One option not listed (under "Other options for compressing data in a database")...

phiresky · on Aug 1, 2022

> You can potentially get better results this way than a generic solution like the article because you might have some application knowledge about what rows are likely to be similar to others

The linked project actually does exactly this - you can basically specify an SQL expression (such as strftime(date, '%Y-%m')) that is then used to group rows together in order to decide what to train dictionaries on. What you're describing as picking every 10th row would be the expression (id/10). So you can use application knowledge, you just don't have to.

The difference is that in my project the dictionary is stored separately so not affected by row deletions, and the trained dictionary is based on all samples not just one of them.

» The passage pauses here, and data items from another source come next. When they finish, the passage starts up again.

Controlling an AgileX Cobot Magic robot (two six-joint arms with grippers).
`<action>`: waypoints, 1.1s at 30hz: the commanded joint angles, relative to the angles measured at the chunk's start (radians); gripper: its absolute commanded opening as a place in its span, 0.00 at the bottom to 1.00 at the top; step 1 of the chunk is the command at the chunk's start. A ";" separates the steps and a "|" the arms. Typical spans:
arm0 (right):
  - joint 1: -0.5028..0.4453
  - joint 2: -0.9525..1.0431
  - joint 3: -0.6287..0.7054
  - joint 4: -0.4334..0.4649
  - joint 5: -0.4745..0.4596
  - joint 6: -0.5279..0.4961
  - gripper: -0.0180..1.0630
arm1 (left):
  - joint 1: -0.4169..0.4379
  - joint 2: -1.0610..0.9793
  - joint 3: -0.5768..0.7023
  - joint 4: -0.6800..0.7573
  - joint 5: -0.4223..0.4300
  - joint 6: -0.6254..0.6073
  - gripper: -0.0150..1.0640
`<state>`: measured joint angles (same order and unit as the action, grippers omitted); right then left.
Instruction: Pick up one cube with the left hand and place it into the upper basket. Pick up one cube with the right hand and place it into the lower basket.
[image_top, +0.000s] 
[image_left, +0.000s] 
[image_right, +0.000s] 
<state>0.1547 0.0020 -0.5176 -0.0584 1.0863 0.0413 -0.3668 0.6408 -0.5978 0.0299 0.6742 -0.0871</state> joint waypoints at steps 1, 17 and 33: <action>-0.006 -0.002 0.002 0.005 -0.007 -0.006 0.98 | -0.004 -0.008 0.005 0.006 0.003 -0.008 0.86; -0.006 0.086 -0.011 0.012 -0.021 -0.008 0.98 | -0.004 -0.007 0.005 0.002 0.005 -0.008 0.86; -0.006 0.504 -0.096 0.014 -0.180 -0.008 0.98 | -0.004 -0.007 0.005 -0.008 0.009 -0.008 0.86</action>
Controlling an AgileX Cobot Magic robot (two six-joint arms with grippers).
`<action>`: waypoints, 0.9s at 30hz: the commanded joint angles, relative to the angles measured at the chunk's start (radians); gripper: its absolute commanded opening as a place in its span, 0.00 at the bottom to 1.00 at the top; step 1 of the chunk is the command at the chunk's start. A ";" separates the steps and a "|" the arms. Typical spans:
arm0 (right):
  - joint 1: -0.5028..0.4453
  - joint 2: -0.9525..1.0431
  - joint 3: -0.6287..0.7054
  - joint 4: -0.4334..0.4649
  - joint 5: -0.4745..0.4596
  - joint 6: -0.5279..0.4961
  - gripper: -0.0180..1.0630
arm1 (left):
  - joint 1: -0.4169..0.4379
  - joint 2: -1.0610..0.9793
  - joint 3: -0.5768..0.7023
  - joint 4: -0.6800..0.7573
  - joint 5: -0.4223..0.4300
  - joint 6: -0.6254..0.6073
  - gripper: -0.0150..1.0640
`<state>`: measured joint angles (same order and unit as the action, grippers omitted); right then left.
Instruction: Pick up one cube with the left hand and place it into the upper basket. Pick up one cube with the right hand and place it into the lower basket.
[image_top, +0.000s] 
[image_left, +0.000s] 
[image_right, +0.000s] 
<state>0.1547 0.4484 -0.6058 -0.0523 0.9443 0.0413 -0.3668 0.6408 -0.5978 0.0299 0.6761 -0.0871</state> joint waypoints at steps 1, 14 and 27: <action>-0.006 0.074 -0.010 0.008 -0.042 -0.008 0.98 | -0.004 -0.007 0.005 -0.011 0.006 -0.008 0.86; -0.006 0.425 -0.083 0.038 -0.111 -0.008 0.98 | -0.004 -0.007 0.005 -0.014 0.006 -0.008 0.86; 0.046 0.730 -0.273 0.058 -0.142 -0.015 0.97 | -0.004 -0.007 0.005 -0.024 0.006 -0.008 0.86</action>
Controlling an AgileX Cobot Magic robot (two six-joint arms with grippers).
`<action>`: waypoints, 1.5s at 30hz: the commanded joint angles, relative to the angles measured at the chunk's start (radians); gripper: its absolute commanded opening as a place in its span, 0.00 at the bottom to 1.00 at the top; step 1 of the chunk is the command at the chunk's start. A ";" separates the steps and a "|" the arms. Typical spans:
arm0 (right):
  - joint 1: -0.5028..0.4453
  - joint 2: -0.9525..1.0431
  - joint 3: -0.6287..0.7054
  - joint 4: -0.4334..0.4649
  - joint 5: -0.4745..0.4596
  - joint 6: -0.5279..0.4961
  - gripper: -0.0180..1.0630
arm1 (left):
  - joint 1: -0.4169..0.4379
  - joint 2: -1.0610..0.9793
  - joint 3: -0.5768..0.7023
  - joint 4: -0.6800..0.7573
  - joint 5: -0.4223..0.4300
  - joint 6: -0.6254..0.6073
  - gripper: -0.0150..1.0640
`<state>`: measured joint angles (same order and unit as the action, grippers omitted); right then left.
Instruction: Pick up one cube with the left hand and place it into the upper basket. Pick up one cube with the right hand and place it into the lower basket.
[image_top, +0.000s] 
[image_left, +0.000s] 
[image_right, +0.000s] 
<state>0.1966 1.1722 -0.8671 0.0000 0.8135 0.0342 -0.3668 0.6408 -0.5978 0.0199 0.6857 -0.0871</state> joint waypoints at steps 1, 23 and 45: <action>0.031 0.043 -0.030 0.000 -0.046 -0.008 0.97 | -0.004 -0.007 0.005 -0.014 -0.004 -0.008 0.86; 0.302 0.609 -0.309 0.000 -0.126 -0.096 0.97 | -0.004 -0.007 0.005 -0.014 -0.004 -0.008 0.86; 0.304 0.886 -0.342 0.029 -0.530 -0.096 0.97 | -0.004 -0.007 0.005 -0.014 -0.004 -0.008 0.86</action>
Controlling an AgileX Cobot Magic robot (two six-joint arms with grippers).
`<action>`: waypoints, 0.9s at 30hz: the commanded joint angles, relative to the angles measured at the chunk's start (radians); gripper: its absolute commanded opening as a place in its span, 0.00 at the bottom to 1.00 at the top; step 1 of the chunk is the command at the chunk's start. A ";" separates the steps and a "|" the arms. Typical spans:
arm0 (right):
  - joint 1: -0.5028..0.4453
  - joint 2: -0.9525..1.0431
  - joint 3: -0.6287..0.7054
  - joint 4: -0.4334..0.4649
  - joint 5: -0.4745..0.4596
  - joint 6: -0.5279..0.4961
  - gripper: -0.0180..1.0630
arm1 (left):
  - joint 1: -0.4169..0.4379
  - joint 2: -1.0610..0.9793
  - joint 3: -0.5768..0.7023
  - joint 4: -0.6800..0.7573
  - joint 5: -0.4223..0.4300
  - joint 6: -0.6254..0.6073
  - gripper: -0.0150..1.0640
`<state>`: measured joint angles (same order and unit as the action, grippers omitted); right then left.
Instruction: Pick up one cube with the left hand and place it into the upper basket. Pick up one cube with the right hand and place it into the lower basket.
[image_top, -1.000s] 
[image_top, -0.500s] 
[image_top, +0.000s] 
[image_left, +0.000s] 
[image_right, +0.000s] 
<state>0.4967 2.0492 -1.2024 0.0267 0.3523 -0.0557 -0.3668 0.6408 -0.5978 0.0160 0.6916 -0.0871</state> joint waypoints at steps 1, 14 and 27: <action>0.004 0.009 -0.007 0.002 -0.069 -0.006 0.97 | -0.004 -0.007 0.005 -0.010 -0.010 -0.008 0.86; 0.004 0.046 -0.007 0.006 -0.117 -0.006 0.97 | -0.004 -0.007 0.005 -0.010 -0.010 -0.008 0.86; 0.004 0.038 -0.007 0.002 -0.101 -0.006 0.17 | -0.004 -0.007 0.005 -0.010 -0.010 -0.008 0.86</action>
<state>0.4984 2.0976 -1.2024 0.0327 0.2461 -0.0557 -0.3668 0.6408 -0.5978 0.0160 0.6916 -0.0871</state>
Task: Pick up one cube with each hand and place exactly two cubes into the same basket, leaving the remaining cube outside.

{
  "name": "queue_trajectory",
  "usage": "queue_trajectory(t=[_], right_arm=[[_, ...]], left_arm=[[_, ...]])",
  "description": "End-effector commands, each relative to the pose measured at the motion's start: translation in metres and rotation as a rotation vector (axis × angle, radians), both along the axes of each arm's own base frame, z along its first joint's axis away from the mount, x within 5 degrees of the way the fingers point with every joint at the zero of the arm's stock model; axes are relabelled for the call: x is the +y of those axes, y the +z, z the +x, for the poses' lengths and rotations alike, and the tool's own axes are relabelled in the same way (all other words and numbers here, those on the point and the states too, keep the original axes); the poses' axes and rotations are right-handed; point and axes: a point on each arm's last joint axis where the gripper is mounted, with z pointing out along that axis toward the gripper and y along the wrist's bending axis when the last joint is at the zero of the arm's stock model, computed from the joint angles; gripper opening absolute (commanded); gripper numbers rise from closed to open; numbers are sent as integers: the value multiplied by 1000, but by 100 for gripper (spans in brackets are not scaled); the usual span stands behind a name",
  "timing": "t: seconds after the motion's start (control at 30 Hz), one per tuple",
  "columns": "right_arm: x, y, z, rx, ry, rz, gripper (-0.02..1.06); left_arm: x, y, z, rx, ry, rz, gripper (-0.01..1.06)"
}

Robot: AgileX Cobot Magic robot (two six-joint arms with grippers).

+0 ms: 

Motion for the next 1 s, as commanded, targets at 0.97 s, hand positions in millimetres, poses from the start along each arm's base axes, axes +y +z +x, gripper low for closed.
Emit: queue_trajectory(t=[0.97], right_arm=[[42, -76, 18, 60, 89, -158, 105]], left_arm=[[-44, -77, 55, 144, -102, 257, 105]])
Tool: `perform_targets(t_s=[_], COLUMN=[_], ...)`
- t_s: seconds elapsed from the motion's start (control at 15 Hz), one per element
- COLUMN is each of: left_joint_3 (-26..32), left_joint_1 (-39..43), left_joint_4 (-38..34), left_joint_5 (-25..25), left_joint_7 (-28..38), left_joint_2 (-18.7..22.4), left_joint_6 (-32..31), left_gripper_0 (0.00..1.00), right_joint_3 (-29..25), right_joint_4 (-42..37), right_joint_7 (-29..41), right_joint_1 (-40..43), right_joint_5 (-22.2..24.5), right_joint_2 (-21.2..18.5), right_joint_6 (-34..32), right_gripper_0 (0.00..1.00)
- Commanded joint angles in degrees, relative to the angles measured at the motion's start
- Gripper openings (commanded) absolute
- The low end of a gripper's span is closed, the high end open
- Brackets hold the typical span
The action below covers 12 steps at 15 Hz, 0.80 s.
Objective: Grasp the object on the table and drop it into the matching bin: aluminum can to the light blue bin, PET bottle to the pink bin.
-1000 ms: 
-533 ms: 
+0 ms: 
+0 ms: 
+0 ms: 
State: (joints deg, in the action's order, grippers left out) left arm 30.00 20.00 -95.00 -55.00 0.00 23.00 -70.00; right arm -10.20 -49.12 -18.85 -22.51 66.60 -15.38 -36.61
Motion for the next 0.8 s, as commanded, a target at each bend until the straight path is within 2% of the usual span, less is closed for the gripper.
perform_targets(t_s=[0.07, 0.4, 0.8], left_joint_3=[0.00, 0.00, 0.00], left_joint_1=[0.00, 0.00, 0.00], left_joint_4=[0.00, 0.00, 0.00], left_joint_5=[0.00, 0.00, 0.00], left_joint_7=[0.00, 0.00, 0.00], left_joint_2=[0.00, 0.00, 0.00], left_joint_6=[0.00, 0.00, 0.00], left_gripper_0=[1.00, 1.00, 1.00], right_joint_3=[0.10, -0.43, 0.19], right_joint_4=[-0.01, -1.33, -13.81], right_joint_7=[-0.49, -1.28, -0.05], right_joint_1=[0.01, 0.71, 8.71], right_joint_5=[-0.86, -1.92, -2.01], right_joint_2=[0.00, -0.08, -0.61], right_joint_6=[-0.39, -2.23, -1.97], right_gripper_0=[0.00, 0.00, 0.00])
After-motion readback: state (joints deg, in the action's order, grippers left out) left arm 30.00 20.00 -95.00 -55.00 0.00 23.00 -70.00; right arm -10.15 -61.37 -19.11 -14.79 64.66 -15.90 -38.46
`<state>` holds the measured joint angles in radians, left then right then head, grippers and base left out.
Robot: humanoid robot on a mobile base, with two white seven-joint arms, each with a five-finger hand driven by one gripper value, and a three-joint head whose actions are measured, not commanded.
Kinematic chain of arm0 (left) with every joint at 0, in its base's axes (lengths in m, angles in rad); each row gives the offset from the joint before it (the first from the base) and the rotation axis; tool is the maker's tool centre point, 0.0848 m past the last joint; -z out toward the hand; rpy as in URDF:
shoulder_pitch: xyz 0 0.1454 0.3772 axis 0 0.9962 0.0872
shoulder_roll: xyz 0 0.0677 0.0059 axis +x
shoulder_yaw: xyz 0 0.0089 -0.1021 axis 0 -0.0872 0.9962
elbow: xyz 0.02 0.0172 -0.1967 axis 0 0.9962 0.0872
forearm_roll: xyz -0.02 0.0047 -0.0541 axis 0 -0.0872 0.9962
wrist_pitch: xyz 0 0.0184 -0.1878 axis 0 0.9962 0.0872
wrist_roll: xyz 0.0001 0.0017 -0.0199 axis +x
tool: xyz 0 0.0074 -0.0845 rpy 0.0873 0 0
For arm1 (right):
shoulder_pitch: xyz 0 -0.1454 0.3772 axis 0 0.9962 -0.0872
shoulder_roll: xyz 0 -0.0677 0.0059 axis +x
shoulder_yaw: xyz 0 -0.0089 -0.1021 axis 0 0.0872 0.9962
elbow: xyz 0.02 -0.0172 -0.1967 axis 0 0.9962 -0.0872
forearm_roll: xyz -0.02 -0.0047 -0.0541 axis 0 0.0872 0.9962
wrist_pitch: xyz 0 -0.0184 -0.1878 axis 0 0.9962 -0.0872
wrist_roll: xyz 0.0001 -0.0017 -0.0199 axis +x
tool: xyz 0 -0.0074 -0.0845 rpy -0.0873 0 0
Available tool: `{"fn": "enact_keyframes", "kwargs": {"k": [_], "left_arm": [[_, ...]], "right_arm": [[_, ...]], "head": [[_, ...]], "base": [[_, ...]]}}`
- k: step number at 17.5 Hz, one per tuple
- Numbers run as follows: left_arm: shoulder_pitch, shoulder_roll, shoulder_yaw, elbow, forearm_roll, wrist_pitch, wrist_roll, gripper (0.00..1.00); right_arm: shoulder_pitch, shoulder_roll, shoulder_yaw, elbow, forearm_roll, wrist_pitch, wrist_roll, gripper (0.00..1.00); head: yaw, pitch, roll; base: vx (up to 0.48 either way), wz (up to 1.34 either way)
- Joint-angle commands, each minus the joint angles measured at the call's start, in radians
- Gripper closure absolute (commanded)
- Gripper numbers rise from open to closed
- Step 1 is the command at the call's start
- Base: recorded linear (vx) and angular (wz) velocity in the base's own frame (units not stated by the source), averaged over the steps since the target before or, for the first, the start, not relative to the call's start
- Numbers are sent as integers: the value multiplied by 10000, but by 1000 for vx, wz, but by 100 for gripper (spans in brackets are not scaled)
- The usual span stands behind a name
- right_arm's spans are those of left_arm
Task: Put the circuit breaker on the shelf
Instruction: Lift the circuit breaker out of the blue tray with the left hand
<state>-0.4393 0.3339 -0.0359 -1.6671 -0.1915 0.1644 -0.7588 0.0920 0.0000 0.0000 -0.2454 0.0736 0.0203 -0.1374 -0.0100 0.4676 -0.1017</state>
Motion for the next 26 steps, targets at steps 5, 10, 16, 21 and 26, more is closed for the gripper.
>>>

Since the dictionary is stored separately it's only worth it if you combine at least maybe 100-1000 rows under one dictionary.

> Python's zlib module, you'd use the zdict parameter

Yes, the training feature of zstd is basically a better version of keeping another sample of data around and using it as a prefix. In fact you can use a data sample instead of a trained dictionary as the `-D` parameter of the zstd command line, zstd just has the additional feature of reducing a set of samples down to the most essential (data-saving) parts.

quietbritishjim · on Aug 1, 2022

Thanks for making this project, it looks fantastic! I might end up using it if I can figure out how to from Python.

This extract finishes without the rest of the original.